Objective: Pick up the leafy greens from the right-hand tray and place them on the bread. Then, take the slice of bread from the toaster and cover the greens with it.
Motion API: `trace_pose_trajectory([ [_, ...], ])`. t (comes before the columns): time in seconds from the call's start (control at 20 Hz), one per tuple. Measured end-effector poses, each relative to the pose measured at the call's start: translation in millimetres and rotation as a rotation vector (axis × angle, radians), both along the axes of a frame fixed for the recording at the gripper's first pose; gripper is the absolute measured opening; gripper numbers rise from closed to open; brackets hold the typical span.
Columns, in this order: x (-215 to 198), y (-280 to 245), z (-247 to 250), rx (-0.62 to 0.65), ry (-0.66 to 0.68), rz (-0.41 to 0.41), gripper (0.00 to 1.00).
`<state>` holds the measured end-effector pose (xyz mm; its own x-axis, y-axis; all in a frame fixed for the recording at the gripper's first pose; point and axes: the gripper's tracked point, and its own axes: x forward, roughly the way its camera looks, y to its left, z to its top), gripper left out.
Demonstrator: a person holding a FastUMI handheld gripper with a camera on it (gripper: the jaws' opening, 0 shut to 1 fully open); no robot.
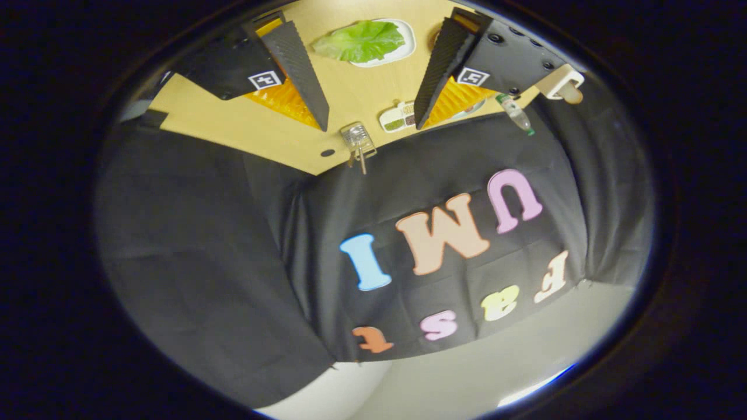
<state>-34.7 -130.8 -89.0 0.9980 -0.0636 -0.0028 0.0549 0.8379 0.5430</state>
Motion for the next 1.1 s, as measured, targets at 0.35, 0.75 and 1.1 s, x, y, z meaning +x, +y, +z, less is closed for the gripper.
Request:
trace_pose_trajectory([
  [0.35,0.1,-12.7,-98.9,0.273,0.142,-0.055,0.89],
  [0.75,32.0,32.8,-164.7,0.379,0.271,0.041,0.88],
  [1.1,41.3,38.5,-202.9,0.386,0.332,0.022,0.83],
])
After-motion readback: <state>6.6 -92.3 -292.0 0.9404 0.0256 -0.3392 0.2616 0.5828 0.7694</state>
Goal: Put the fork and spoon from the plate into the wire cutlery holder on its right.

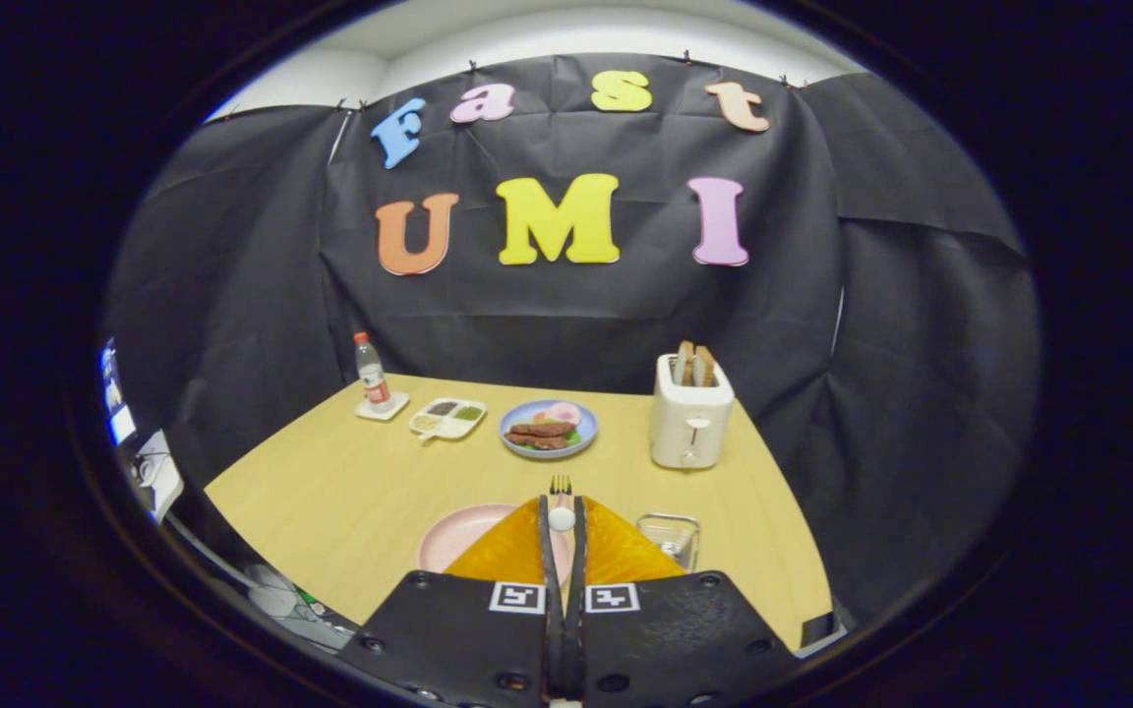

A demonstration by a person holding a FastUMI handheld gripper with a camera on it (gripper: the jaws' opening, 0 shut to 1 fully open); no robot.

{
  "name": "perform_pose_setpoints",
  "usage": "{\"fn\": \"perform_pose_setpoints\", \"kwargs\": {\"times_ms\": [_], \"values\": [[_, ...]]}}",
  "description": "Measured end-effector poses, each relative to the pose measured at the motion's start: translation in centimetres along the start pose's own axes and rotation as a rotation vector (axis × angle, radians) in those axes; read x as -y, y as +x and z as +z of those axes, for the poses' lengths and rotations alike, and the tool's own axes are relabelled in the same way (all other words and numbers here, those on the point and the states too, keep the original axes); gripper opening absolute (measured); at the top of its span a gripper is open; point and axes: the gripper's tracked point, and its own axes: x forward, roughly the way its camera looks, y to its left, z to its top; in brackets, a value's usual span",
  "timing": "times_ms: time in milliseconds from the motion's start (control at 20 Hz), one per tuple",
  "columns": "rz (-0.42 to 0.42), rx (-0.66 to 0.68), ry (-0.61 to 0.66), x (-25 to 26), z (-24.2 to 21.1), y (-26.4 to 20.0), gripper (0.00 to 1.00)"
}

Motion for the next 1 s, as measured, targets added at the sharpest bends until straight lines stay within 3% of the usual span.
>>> {"fn": "perform_pose_setpoints", "kwargs": {"times_ms": [300,1000], "values": [[-0.084,-0.093,0.019,5.5,0.3,-2.0,0.00],[-0.087,-0.425,0.081,6.3,-7.1,4.3,0.00]]}}
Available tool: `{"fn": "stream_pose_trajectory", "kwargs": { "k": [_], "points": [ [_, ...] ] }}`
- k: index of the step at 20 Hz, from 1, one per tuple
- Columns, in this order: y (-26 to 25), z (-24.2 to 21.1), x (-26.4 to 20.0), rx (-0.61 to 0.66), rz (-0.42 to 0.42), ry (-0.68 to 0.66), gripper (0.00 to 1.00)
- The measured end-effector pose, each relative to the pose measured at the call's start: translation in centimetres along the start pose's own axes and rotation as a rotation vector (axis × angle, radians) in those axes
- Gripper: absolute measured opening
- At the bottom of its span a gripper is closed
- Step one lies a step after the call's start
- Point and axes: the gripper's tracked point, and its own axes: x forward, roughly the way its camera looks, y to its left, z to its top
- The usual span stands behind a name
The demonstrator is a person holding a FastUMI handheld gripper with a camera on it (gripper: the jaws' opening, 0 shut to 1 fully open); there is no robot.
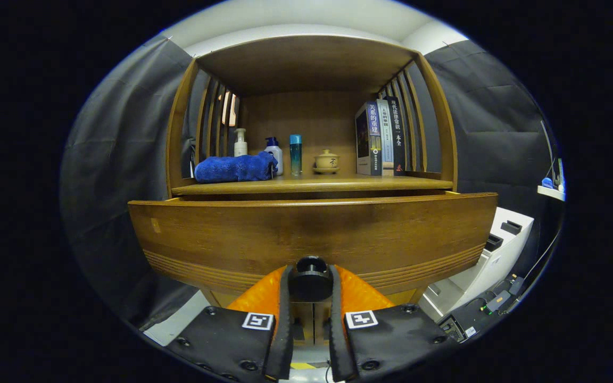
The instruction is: Pull open the drawer, take out the items inside it, and place them on the countertop above the cabinet.
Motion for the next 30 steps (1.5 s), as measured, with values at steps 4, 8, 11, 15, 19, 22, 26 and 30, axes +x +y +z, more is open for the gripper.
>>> {"fn": "stream_pose_trajectory", "kwargs": {
  "k": [4, 8, 11, 15, 19, 22, 26, 30],
  "points": [
    [0.1, -0.9, -2.5, -0.003, 0.007, 0.005, 0.36],
    [0.3, -1.4, -4.2, 0.001, 0.004, 0.017, 0.36],
    [0.6, -1.7, -5.0, -0.001, 0.004, 0.018, 0.36],
    [0.7, -2.1, -5.8, 0.015, -0.007, 0.035, 0.36],
    [0.9, -2.6, -7.4, 0.005, -0.010, 0.042, 0.36],
    [1.0, -2.9, -8.3, 0.007, -0.018, 0.048, 0.36],
    [1.1, -3.3, -9.5, 0.021, -0.029, 0.056, 0.36],
    [1.1, -3.6, -10.4, 0.042, -0.060, 0.061, 0.36]
  ]
}}
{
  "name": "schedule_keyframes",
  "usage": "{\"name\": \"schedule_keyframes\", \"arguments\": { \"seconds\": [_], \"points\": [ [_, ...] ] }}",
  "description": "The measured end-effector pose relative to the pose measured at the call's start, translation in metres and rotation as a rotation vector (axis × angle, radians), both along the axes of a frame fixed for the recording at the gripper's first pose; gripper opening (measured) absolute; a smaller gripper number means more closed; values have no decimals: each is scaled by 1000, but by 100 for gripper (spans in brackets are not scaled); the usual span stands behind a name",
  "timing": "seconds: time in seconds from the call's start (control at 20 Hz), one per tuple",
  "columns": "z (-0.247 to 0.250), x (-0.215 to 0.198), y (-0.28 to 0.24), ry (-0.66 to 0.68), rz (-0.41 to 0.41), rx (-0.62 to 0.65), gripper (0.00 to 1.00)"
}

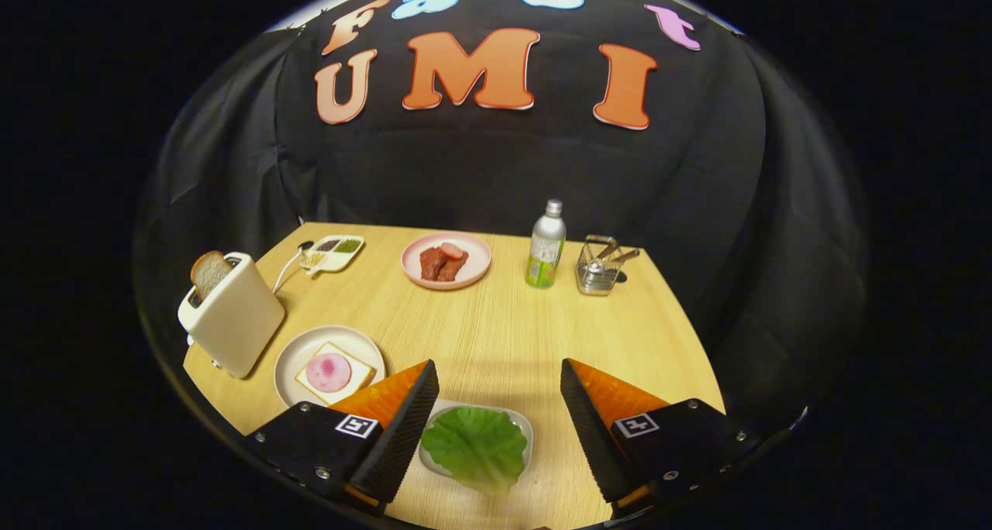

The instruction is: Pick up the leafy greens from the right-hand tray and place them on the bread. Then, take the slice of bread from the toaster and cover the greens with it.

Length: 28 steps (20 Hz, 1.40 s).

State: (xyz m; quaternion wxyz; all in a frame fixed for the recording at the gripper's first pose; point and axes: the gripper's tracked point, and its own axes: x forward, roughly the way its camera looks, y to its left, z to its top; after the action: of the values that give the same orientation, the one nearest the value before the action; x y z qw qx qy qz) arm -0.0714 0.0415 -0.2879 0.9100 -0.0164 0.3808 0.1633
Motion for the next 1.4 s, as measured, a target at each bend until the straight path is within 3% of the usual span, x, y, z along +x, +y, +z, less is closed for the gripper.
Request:
{"name": "schedule_keyframes", "arguments": {
  "seconds": [0.25, 0.45, 0.7, 1.0, 1.3, 1.4],
  "points": [
    [-64, -34, -5, 193, 119, -102, 92],
    [-99, -63, 13, 350, 212, -71, 90],
    [-133, -67, 13, 416, 299, -177, 90],
    [-156, -74, 24, 512, 384, -189, 90],
    [-158, -70, 19, 535, 352, -180, 74],
    [-158, -68, 18, 541, 308, -171, 54]
  ]
}}
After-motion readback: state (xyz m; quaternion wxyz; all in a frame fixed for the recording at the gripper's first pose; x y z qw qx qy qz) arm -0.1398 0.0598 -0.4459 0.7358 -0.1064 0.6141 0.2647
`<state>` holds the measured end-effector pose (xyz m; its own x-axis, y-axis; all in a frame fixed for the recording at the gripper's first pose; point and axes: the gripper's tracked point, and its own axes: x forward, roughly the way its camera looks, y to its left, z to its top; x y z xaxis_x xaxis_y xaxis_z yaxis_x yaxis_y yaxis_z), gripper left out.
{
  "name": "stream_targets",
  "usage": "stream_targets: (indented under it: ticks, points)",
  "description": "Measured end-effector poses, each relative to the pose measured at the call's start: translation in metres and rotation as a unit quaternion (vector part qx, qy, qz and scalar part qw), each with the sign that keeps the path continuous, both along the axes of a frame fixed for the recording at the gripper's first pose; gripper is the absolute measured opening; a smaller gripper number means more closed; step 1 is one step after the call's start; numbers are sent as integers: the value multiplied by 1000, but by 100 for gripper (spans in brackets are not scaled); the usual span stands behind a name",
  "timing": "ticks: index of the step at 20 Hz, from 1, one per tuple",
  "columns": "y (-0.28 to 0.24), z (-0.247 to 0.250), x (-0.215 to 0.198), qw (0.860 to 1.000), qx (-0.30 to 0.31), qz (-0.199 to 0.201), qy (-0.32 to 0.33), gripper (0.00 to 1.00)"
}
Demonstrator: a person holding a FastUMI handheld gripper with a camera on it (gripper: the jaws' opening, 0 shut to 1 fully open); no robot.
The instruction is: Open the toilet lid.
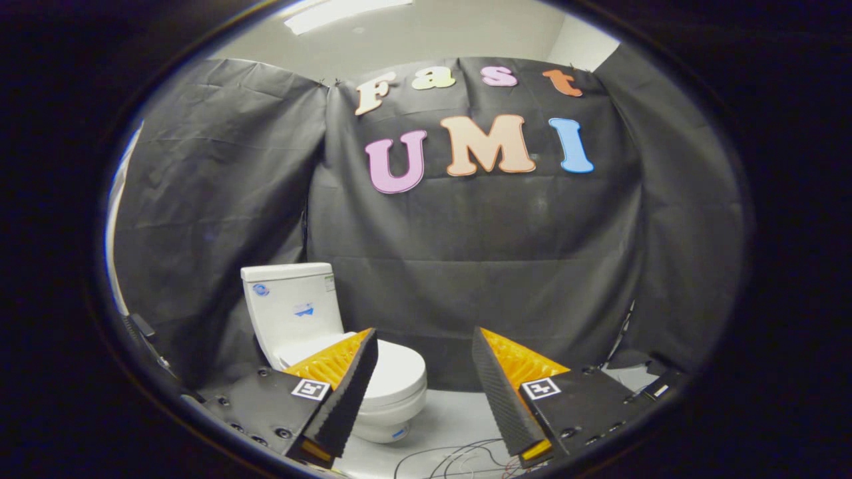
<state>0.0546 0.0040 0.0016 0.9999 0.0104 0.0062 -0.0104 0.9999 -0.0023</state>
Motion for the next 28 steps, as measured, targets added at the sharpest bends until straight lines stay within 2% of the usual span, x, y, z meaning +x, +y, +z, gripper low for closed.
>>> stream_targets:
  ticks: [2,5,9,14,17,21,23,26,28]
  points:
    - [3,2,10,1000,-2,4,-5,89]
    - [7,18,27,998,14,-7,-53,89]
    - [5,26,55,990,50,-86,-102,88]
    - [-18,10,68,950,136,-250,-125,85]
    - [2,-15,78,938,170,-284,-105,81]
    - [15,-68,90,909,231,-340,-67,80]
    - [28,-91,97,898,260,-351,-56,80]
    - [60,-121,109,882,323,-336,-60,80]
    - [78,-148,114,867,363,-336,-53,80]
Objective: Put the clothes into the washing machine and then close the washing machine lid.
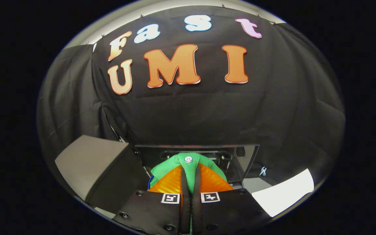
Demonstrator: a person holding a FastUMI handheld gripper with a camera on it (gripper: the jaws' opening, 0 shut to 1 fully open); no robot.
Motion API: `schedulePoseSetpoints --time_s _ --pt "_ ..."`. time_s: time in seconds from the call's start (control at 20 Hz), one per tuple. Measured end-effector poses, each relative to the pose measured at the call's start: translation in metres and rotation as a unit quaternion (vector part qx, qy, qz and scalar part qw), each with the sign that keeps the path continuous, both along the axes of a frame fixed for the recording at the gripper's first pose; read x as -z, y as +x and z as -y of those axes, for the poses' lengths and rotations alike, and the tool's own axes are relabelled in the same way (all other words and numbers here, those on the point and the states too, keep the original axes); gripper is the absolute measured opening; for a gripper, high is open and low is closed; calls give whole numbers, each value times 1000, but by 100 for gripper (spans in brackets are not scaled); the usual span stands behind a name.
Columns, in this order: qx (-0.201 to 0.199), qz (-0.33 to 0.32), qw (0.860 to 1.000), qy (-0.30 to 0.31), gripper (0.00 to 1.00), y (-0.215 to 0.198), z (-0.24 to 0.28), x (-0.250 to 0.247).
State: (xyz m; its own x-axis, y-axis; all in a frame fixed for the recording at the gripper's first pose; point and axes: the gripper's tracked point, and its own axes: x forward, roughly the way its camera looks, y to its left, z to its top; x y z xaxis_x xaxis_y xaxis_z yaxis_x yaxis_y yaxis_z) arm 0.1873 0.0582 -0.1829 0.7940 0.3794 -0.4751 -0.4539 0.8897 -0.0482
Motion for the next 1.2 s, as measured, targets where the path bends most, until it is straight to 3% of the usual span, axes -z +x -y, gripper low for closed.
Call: schedulePoseSetpoints --time_s 0.45,1.2 --pt "-21 -82 996 -42 10 -2 12 118" --pt "16 -183 976 -121 15 -13 38 255"
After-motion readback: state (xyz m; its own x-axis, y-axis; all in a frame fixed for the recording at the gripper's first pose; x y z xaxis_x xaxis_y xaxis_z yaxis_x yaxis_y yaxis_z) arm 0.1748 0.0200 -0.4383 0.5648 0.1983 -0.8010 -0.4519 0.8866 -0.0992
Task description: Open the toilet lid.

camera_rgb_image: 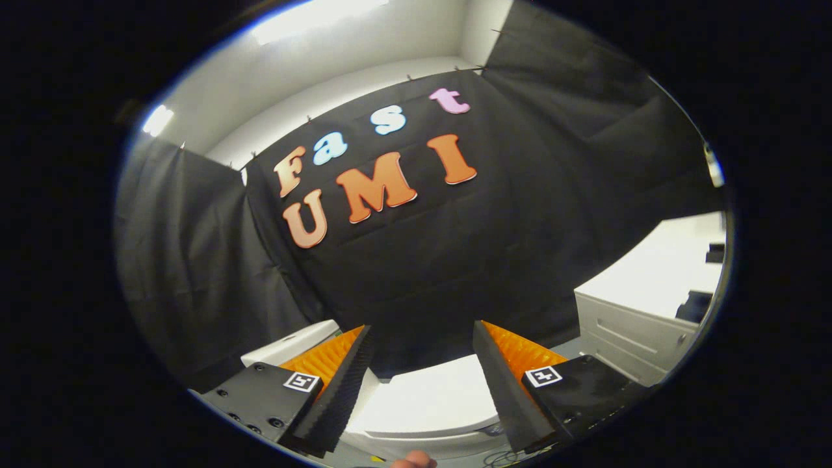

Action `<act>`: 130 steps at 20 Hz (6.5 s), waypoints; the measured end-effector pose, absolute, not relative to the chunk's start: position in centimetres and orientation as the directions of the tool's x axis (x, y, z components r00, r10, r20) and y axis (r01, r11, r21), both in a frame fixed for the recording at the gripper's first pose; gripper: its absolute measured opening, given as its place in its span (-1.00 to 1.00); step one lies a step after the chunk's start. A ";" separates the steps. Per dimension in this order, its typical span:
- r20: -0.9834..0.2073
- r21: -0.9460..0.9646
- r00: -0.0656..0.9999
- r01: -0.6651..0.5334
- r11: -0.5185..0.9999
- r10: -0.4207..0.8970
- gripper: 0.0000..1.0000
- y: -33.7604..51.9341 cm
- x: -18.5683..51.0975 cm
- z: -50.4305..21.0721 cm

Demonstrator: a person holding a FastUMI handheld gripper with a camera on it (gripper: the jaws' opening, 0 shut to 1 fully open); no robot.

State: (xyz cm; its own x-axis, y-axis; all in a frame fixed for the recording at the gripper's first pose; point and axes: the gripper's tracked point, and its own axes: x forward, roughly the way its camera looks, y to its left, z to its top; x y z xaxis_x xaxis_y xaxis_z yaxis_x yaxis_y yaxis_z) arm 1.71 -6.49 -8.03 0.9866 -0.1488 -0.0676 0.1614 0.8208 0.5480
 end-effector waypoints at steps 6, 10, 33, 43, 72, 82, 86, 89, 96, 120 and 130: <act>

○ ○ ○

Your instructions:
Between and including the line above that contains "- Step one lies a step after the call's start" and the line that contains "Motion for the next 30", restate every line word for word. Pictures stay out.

Final answer:
- Step one lies a step after the call's start
- Point and axes: the gripper's tracked point, and its own axes: x forward, roughly the way its camera looks, y to its left, z to its top
- The usual span stands behind a name
The demonstrator is a person holding a FastUMI handheld gripper with a camera on it (gripper: the jaws' opening, 0 shut to 1 fully open); there is no robot.
The instruction is: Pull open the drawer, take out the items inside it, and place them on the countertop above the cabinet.
Motion for the next 30 steps (1.5 s), as measured, with values at steps 4, 8, 11, 15, 19, 22, 26 and 30, axes +x +y +z, more is open for the gripper.

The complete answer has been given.